If you’re Apples Never Fall creator Melanie Marnich, you make several cosmetic changes to Liane Moriarty’s novel. The drama moves from Australia to West Palm Beach. The four Delaney children—Troy (Jake Lacy), Brooke (Essie Randles), Amy (Alison Brie), and Logan (Conor Merrigan Turner)—are no longer uniformly tall and olive-skinned. Quite the opposite, really, on the skin tone front. Relationships are shuffled a bit. Unfortunately, these changes fail to elevate the series.

The broad strokes of the plot itself are intriguing. The Delaney parents Joy (Annette Bening) and Stan (Sam Neill) have finally retired from a lifetime of running a tennis center, including their own stints as players and coaches. Rather than a delightful occasion, it churns up all manner of unprocessed relationship issues. Stan is cantankerous and competitive, oscillating between diminishing everyone around him with words and beating them all over the court. Joy, on the other hand, expected to spend her golden years catching up with her children, who lack the time or interest in doing the same.

Apples Never Fall (Peacock)
Georgia Flood is here to drink coffee and blow your mind. She’s all out of cof–no, no, wait. She still has plenty of coffee. (Vince Valitutti/PEACOCK)

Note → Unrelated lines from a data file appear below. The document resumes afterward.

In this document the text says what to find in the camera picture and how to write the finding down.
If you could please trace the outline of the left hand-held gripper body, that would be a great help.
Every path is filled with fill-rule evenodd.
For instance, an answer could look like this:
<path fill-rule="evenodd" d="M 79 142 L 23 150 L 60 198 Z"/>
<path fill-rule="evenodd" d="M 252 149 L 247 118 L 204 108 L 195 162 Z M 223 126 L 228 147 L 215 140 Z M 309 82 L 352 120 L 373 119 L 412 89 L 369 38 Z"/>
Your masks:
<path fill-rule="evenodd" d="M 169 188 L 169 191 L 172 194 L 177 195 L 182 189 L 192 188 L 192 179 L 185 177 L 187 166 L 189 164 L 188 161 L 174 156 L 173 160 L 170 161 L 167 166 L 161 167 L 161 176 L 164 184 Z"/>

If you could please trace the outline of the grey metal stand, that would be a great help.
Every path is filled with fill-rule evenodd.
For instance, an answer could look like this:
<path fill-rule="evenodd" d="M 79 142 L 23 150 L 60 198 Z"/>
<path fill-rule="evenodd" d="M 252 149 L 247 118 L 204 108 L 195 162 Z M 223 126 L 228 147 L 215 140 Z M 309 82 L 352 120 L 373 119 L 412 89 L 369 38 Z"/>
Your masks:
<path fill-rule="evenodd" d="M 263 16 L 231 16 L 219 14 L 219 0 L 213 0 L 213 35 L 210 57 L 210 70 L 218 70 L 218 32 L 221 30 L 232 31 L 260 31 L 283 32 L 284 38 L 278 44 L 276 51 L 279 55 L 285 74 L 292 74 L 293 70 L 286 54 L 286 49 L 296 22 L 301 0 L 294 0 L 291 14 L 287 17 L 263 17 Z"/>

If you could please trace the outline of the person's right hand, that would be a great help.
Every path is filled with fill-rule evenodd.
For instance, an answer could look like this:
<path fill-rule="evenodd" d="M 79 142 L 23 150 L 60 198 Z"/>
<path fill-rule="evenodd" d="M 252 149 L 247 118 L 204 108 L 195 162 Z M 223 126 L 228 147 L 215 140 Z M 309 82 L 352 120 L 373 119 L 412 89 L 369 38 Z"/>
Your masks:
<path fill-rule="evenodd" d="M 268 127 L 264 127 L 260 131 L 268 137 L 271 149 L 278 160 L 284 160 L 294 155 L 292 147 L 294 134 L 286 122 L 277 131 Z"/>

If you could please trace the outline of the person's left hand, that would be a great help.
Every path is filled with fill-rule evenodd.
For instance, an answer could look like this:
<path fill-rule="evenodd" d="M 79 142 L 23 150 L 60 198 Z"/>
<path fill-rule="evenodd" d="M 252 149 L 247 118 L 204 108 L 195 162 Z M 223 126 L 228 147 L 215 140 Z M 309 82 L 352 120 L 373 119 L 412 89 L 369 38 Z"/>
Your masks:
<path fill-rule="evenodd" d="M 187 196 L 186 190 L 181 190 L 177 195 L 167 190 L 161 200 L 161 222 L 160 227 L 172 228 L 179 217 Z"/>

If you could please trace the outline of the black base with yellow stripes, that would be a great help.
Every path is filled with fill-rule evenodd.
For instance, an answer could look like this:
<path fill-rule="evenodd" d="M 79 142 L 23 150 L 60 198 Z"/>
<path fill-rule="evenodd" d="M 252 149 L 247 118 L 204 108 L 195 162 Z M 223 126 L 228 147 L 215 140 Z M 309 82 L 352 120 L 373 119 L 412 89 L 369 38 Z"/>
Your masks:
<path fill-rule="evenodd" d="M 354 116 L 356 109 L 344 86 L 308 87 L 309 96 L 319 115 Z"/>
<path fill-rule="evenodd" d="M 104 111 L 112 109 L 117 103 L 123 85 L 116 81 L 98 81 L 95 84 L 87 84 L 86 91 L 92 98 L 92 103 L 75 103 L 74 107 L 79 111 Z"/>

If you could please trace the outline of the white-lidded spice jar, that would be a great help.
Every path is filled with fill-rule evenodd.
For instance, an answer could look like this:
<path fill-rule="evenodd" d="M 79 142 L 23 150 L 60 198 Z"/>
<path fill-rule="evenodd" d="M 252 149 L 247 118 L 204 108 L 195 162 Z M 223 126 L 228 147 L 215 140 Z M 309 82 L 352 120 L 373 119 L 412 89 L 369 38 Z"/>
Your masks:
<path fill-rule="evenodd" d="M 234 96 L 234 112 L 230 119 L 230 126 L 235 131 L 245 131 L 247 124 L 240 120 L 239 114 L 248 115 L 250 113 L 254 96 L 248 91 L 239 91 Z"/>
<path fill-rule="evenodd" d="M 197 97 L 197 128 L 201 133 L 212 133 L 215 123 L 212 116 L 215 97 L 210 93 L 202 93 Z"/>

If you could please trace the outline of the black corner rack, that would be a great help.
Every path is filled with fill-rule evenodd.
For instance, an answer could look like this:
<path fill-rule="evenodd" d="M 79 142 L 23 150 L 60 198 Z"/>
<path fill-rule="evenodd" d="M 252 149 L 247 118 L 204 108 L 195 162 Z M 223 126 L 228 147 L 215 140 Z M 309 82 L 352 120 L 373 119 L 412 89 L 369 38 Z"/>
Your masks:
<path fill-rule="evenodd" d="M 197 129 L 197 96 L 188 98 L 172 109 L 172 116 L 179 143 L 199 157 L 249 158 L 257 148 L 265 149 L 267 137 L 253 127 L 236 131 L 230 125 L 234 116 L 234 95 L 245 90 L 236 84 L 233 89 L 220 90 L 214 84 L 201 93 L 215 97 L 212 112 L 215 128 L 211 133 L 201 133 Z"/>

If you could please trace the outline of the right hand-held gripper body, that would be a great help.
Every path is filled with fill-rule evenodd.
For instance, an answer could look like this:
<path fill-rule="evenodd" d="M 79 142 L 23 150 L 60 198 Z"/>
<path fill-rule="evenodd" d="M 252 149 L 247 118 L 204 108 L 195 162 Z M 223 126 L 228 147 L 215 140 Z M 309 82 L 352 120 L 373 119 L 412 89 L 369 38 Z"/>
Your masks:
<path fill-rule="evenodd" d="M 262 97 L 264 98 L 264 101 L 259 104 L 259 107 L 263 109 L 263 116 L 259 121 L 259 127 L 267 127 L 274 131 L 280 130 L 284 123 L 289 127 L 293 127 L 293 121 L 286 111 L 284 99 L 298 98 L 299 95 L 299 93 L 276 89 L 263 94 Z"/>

 One day, the Delaney matriarch disappears. Stan initially insists she’s merely out shopping before coming clean about having no idea where Joy went or when she might return. He admits they fought before he left, but claims it never went beyond words. More importantly, it has nothing to do with the wound on his face. Meanwhile, the tale flashes back to the arrival of a mysterious woman, Savannah (Georgia Flood), who upends the family long before Joy’s disappearance.

In execution, though, the series feels inert. The mystery resolves in the most deflating manner one could imagine. Savannah’s secrets are underwhelming and her goals incomprehensible. It feels likely Apples Never Fall wants to show how a thousand tiny cuts can shred people and families, but its breathless tone undermines that goal. It wants to elevate the benign to grand tragedy, instead making each “twist” feel more yawn-worthy than the last. 

The show also frequently tips its hand too soon. It expects the audience to be stunned that the Delaneys aren’t perfect when anyone could’ve guessed that from the first family meal. Yes, they turn out to be imperfect in more ways than first apparent, but none of those ways even give pause, never mind shock. At other times, the series is undone by its own fractured storytelling device. For instance, characters frequently know critical facts before the audience. As a result, they often withhold information in situations where no real person would, all in the name of goosing drama.

Apples Never Fall (Peacock)
Conor Merrigan-Turner, Essie Randles, Jake Lacy, and Alison Brie enjoy their cream colored front stoop. (Jasin Boland/PEACOCK)

However, it is not entirely an unmitigated disaster. Apples Never Fall has undeniably appealing aesthetics, for instance. In the manner of other Moriarty adaptations, the Delaney’s have beautiful things and smart taste. Directors Dawn Shadforth and Chris Sweeney wisely film these objects of wealth with an eye that renders them flat and generic. Like the family at the show’s art, the world around them is shallowly pleasing. Ultimately, however, its trappings of wealth feel empty and incapable of eliciting positive emotion, a no doubt intentional choice.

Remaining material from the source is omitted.